Opinion by George F. Will

Washington Post Columnist

Feb. 26, 2021 at 7:00 a.m. EST

When Andrew Jackson became president in 1829, the national debt was $58.4 million, and Old Hickory was as frugal as he was disagreeable — very — so his Treasury Department announced that on Jan. 1, 1835, the debt would be zero. Almost: It was $33,733.05.

In today’s dollars, that would be about $1 million, which is what the federal government this fiscal year will pay in interest on the national debt every 1.4 seconds. If the government were not paying near-zero interest rates on its borrowing, then rolling over the $21.8 trillion national debt, which recently rose above 100 percent of GDP, might be a severe challenge. At whatever interest rate, the debt threatens to crowd out crucial spending for national defense, science, etc. But perhaps today’s low rates are not just the new normal. Perhaps they are going to be, unlike the Roman Empire and every other human contrivance, eternal. Perhaps.

The numbers involved in the federal government’s finances have suddenly become radically unlike anything in the nation’s prior peacetime experience. The Manhattan Institute’s Brian Riedl notes that in combating the Depression after the stock market crash of October 1929, presidents Herbert Hoover and Franklin D. Roosevelt increased federal spending between 1930 and 1940 by 6 percent of GDP. In recessions between 1945 and 2008, Riedl says, “stimulus legislation typically approximated 1 percent of GDP.” Between 2008 and 2013, the cumulative $1.7 trillion in stimulus measures was approximately 3 percent of the multiyear GDP. Today, if Congress adds, as Democrats desire, another $1.9 trillion to the $3.4 trillion already passed, this spending would amount to 26 percent of GDP in just 12 months. And one-fifth of the national debt accumulated in the 186 years since the debt was almost eliminated will have been added in 12 months.

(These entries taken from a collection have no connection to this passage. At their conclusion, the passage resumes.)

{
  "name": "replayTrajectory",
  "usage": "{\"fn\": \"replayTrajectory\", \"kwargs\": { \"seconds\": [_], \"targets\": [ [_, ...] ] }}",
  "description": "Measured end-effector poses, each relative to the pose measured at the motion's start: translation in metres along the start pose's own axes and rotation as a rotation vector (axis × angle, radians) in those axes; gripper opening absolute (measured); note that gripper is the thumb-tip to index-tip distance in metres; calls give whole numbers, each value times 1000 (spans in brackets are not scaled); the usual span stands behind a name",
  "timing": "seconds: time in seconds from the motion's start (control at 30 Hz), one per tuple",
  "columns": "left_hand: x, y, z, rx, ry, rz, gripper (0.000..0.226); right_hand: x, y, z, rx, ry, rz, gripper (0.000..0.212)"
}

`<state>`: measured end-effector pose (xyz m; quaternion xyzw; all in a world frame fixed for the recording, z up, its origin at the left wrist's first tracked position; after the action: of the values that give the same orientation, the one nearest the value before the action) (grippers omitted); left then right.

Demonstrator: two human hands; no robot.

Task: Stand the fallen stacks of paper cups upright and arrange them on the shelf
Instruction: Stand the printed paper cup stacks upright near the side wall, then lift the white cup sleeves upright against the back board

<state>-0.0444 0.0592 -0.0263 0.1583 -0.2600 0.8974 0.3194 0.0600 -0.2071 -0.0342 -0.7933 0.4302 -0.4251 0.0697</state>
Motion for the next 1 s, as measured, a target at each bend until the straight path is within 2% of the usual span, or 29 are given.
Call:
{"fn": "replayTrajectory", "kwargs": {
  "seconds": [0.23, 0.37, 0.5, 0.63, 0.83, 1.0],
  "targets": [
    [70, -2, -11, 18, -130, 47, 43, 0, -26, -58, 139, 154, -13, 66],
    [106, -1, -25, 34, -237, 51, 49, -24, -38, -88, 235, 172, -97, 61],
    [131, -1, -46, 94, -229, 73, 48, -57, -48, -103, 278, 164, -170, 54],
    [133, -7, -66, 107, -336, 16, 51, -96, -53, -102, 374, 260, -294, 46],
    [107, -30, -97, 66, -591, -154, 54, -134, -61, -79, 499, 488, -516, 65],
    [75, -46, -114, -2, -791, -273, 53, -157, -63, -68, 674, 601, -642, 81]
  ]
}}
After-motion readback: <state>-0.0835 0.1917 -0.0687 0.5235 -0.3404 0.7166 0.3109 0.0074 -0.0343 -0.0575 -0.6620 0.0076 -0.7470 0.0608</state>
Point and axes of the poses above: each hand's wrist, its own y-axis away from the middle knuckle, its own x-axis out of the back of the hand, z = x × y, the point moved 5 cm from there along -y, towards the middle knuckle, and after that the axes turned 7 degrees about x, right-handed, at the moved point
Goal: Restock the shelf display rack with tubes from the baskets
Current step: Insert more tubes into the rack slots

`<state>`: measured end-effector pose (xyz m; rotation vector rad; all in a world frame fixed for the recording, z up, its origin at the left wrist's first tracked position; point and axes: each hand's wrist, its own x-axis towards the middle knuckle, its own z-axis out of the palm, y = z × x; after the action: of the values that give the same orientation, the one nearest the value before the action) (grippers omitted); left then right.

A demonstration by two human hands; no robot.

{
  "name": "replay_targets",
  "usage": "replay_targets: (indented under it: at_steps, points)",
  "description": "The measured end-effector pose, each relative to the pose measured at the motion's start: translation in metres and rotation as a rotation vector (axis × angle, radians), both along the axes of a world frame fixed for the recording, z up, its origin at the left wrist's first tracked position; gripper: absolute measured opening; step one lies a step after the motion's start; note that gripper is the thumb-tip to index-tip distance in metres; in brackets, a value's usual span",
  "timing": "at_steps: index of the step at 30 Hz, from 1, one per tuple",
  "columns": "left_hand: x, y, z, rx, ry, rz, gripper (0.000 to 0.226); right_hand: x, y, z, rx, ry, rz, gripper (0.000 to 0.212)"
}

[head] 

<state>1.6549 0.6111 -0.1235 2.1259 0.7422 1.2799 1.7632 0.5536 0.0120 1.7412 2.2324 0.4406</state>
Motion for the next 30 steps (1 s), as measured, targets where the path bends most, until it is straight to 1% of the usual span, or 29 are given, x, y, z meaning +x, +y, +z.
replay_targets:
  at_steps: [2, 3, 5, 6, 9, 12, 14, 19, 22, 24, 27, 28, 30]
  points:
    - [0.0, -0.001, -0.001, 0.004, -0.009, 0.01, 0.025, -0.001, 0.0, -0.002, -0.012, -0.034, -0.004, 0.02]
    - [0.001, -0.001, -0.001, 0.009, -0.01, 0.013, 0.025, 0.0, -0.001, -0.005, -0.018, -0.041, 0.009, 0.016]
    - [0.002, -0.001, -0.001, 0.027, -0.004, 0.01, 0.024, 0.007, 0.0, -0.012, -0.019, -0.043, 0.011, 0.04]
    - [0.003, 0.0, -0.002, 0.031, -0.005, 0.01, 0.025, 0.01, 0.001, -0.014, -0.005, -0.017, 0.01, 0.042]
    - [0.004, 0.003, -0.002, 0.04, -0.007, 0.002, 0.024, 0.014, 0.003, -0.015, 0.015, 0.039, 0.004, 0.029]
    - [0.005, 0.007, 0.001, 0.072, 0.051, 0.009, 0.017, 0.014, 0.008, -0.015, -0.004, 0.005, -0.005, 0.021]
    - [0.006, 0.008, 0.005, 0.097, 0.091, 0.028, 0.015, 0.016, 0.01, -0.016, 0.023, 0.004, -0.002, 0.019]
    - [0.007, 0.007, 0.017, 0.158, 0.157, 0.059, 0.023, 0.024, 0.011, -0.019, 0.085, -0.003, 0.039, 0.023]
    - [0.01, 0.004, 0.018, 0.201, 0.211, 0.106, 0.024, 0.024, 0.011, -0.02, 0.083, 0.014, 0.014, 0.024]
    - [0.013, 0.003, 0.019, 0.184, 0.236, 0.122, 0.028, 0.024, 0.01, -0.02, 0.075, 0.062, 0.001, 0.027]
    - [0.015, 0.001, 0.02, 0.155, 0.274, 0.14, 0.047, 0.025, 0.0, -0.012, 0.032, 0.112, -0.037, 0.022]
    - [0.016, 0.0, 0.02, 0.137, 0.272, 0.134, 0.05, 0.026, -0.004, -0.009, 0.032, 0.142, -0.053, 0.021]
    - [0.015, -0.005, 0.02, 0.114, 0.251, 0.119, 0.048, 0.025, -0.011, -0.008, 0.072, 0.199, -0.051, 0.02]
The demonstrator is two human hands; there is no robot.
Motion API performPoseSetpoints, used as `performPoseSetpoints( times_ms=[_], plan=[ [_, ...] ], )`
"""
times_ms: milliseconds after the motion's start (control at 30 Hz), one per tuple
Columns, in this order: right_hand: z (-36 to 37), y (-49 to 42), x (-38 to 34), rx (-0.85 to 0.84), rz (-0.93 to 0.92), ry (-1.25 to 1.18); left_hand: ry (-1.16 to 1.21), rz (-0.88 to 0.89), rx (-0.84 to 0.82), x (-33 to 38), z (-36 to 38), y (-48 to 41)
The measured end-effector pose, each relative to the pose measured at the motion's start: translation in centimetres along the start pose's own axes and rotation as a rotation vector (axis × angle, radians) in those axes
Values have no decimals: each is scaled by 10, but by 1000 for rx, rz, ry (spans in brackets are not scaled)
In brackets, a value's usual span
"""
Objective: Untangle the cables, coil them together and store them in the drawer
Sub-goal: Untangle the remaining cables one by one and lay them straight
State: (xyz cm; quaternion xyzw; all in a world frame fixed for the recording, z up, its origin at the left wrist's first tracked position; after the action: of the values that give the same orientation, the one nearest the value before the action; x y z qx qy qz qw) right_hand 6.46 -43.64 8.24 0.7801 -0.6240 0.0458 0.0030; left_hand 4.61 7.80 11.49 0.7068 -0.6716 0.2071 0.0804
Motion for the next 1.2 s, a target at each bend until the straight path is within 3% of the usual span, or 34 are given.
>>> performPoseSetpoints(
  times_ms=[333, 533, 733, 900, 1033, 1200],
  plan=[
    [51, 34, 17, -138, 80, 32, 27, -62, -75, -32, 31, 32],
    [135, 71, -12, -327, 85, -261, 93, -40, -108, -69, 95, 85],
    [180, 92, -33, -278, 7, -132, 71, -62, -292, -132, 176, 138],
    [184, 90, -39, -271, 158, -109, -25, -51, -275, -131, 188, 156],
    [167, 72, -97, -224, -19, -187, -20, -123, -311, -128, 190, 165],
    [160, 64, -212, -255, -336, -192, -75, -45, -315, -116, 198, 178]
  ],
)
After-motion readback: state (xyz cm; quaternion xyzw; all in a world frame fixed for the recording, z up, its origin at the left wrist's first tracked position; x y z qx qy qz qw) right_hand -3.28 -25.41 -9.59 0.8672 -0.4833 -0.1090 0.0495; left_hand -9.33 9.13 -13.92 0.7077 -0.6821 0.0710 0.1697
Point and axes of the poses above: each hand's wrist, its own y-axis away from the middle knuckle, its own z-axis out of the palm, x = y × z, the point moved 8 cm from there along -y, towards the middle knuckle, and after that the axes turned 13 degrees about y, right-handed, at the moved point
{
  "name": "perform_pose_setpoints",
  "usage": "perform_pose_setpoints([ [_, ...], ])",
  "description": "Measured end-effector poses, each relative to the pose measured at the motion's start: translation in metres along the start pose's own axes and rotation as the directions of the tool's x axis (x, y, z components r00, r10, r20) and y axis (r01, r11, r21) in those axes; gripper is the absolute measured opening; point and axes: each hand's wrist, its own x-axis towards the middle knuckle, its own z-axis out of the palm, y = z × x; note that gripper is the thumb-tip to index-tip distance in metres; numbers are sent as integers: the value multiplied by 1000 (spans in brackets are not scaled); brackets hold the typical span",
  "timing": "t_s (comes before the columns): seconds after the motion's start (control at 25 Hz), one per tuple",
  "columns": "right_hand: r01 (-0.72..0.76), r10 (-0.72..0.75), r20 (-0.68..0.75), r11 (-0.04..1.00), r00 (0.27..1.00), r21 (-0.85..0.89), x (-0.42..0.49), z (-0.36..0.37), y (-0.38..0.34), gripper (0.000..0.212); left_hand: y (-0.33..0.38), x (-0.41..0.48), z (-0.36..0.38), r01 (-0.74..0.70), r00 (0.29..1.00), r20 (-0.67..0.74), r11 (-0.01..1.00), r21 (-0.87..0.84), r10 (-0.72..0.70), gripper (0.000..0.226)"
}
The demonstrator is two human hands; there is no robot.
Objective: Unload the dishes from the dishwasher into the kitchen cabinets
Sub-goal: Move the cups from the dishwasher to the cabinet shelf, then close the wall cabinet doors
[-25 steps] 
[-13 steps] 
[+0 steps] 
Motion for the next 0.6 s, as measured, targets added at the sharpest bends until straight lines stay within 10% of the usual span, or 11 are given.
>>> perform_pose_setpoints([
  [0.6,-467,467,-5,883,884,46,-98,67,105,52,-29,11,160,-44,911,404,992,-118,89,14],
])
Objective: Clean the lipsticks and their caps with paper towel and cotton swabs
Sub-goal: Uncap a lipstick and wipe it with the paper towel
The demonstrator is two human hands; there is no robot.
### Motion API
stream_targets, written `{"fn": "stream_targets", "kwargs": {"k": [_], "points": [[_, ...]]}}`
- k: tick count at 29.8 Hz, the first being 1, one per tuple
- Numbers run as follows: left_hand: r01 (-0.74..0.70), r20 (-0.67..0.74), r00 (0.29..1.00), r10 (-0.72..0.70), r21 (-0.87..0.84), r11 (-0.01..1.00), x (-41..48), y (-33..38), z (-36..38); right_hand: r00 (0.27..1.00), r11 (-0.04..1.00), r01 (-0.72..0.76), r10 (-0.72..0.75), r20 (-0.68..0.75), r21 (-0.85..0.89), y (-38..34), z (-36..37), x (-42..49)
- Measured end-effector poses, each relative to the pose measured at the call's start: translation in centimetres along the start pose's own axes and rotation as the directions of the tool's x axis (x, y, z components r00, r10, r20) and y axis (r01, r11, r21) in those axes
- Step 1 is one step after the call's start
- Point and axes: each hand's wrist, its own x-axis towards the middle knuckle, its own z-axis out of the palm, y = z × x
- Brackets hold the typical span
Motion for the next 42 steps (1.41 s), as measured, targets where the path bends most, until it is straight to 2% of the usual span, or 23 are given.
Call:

Riedl, a student of ancient (or so it suddenly seems) U.S. fiscal history, remembers that the 2009 stimulus included a $25 addition to weekly unemployment checks. In 2020, Democrats wanted $600 bonuses, and Republicans were considered skinflints because they favored only $300 — 12 times the 2009 sum. During the Great Recession, the typical family of four (a family with income below the $150,000 threshold where the phaseout begins) received tax rebates of $2,600 ($1,800 in 2008 and $800 in 2009). If legislation the Biden administration wants and the House of Representatives will almost certainly pass becomes law, a typical family of four will have received $11,400 in 12 months. In previous deep recessions, state and local governments received up to $200 billion in federal aid. Today Democrats want to add $350 billion to the $360 billion approved last year.

Just 13 years ago, President George W. Bush, who was not notably averse to spending, vetoed a farm bill because it increased spending by $20 billion. Today, Republican frugality is expressed in wanting to add only $600 billion to the $3.4 trillion enacted last year.

Writing in the Wall Street Journal, John Greenwood, chief economist at Invesco in London, and Steve H. Hanke, professor of applied economics at Johns Hopkins University, note that by the Federal Reserve’s broadest measure of the quantity of money, the annual growth of the money supply averaged 5.8 percent over the 10 years from 2010 to 2019. Since last February, however, the quantity of money has increased 26 percent. And, they say, “we already know that the money supply will likely increase by at least another $2.3 trillion over the current year” — nearly 12 percent, which is twice as fast as the 2010-2019 average.

Should we call all this “stimulus”? The economy’s problem is not inadequate aggregate demand. The surge in the saving rate signals pent-up demand poised to erupt when vaccinations allow the economy to open up and begin supplying demands, from restaurant meals to airplane tickets. A letter writer to the Wall Street Journal illustrates the folly of a gusher of untargeted government spending:

“How can sending checks to a retired couple whose combined income has remained steady at $150,000 a year in any way address the problems we currently are facing? A household with school-age children and adults who are now working at home and drawing the same (if not higher) salaries they did in 2019 would be much better served by programs aimed at getting schools reopened rather than receiving a stimulus check.”

A trillion seconds ago was 31,710 years ago, which was 31,709 years before Congress decided that it is safe to increase federal spending in trillion-dollar tranches. Remember Ernest Hemingway’s last line of “The Sun Also Rises”: “Isn’t it pretty to think so?”